Vancouver Zeitgeist
Reflections on Vancouver, British Columbia and other topics, related or not

 

When B.C.’s NDP
wanted coal mining—
and to run the business itself

An industry insider reveals 1970s
New Democrat tactics of resource nationalism

Greg Klein | September 29, 2017

 

The year was 1973. No sooner had Teck Resources transplanted its HQ to Vancouver than British Columbia premier W.A.C. Bennett’s 20-year reign fell to defeat at NDP hands. Resource nationalism proved to be one of new premier Dave Barrett’s earliest enthusiasms. But the guy who bragged about his commitment to doing “what was needed and right” showed a peculiar modus operandi.

That’s just one of the stories related by Norman B. Keevil in a history of Teck to be released next week, Never Rest on Your Ores: Building a Mining Company, One Stone at a Time.

Keevil relates that on summoning him and Bob Hallbauer into the premier’s Victoria office, Barrett’s first words were, “I want your coal.” Never Rest on your Ores Building a Mining Company, One Stone at a Time by Norman B. Keevil

Interest had been growing in northeastern B.C.’s deposits, among them Teck’s Sukunka. “Well, at least he did call it our coal,” Keevil notes. “That would become questionable as the situation evolved.”

The duo declined but Barrett wouldn’t give up. He kept calling them back to Victoria on an almost weekly basis.

At about the seventh such meeting, a very strange thing happened. Barrett had a curtain angled across a corner in his office. We’d never paid much attention to it, but in that seventh meeting the curtain rustled a bit, and a thin, sepulchral, white-haired professorial type jumped out from behind it. It was almost as though he was wearing a superhero cape, or super-villain. I think Dave must have gotten him out of Marvel Comics. Was there a door to another room behind the curtain, or had this strange figure just been hiding behind it, taking it all in? I never did find out.

It turned out this was the patrician Alex Macdonald, Barrett’s attorney general and the upholder of law and order—the NDP way. The honourable gentleman said to us: ‘I want you to understand just one thing. I guarantee that you will never be able to put that coal property into production. All you have is an exploration licence and, if you don’t sell to us right now, I’ll cancel it tomorrow.’

Calling it an “unseemly ultimatum from the upholder of justice,” Keevil states the company reluctantly agreed on a $20-million sale that would close in June, a few months away.

But when June arrived, the government announced it had “dropped its option,” writes Keevil—who insists that it wasn’t an option but a firm deal.

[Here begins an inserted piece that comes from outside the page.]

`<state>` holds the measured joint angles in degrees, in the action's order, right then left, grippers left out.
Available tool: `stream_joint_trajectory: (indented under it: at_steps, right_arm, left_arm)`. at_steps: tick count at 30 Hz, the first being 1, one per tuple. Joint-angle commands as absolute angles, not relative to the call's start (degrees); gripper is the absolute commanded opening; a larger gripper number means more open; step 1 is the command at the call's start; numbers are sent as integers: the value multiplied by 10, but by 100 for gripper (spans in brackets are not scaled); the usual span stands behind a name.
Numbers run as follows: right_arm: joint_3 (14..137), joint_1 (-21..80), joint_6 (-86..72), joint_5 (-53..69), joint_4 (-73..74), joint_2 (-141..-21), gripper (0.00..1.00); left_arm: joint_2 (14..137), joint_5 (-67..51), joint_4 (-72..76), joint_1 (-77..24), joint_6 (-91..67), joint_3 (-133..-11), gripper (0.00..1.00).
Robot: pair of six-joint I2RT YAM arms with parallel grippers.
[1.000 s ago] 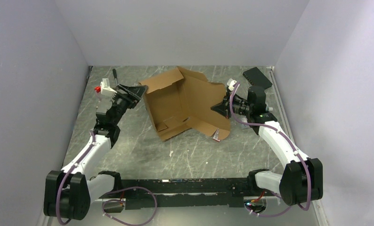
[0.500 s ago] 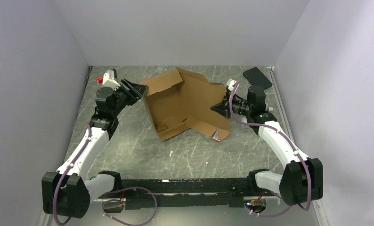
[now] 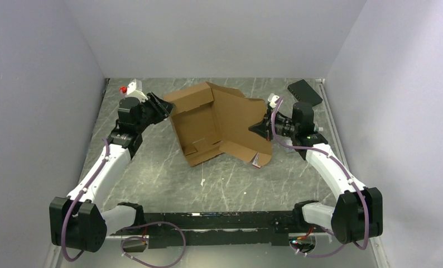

Musing over the new government’s equivocation, Keevil wonders if it just came down to money: “Certainly they had been spending like drunken sailors on redecorating some of the higher-profile, cabinet ministers’ offices.

“As to Alex Macdonald, a quote of his survives all of this: ‘In politics, your opponents are on the other side of the legislature, but your enemies are all around you.’ With him, I’m not too surprised.”

Viewing that vignette in a wider context, Keevil sees much of the mining world as chaotic for much of the 1970s and early ’80s, whether it was in B.C., Panama, Chile, El Salvador or Saskatchewan. Compounding the mess were peripheral problems ranging from the OPEC oil embargo to Trudeauvian taxes.

But as for Sukunka, it never did go into production. Teck lost interest and, with intercession from pre-prime ministerial Jean Chretien (he simply picked up the phone and ordered the Foreign Investment Review Agency to back off), unloaded it on BP. That company eventually abandoned the project.

Yet the BP deal let Teck retain 100% of the adjacent Bullmoose project. Partly thanks to new infrastructure from a new B.C. government, Bullmoose became Teck’s first coal mine. Now Canada’s largest diversified resource company is also the world’s second-largest supplier of seaborne steelmaking coal.